The market didn’t react well to the news. After resuming its trading at around $51, DryShips plummeted 84.9 percent to finish Thursday’s session at around $12.

As Simple As Supply And Demand

The DryShips squeeze appears to have been caused by simple supply and demand. A series of 2016 reverse stock splits cut the number of outstanding DryShips shares from 672 million to only about 1 million as the company struggled to stay solvent and maintain its Nasdaq listing. The stock was down more than 98 percent in the first 10 months of the year as short sellers piled on to make bets that the company would eventually succumb to bankruptcy.

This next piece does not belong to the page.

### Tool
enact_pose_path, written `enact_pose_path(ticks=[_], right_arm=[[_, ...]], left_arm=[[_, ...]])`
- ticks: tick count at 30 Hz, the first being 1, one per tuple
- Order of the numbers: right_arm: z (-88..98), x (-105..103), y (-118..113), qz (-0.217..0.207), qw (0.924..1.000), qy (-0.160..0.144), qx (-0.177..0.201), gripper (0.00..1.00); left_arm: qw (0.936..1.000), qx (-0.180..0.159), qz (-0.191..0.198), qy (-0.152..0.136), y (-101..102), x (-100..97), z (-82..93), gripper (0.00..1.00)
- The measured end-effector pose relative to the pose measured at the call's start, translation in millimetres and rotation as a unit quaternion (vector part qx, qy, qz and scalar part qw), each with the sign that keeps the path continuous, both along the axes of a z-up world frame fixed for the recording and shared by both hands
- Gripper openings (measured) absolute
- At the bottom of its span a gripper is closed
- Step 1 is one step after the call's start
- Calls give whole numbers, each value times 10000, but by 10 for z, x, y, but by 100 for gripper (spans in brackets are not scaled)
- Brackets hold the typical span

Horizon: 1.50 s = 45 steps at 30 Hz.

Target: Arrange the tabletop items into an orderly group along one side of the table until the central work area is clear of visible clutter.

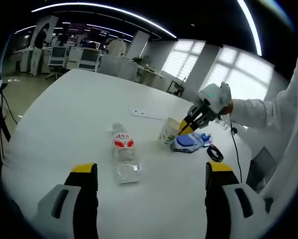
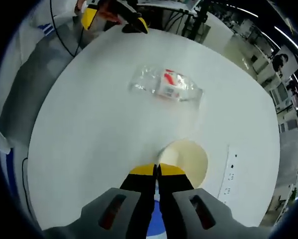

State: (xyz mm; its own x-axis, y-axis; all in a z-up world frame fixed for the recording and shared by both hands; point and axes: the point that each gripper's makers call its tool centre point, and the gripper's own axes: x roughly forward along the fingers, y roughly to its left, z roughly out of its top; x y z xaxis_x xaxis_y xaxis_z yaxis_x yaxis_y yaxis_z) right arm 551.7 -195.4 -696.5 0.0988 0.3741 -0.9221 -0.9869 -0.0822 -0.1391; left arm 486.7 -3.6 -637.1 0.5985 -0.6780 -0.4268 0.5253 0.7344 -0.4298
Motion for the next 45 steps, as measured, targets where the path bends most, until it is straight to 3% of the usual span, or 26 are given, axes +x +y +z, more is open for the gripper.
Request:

However, surprise strength in the Chinese economy and Donald Trump’s surprise victory on Election Day triggered a rally in shipping stocks. Buyers were joined by short sellers scrambling to cover their positions. With only one million shares available, brokers simply didn’t have enough inventory to go around, creating a bidding war for DryShips shares that drove the price up more than 2,000 percent in a matter of days.

DryShips shares opened Friday’s session up 17.5 percent and were recently seen up 71.99 percent at $18.92.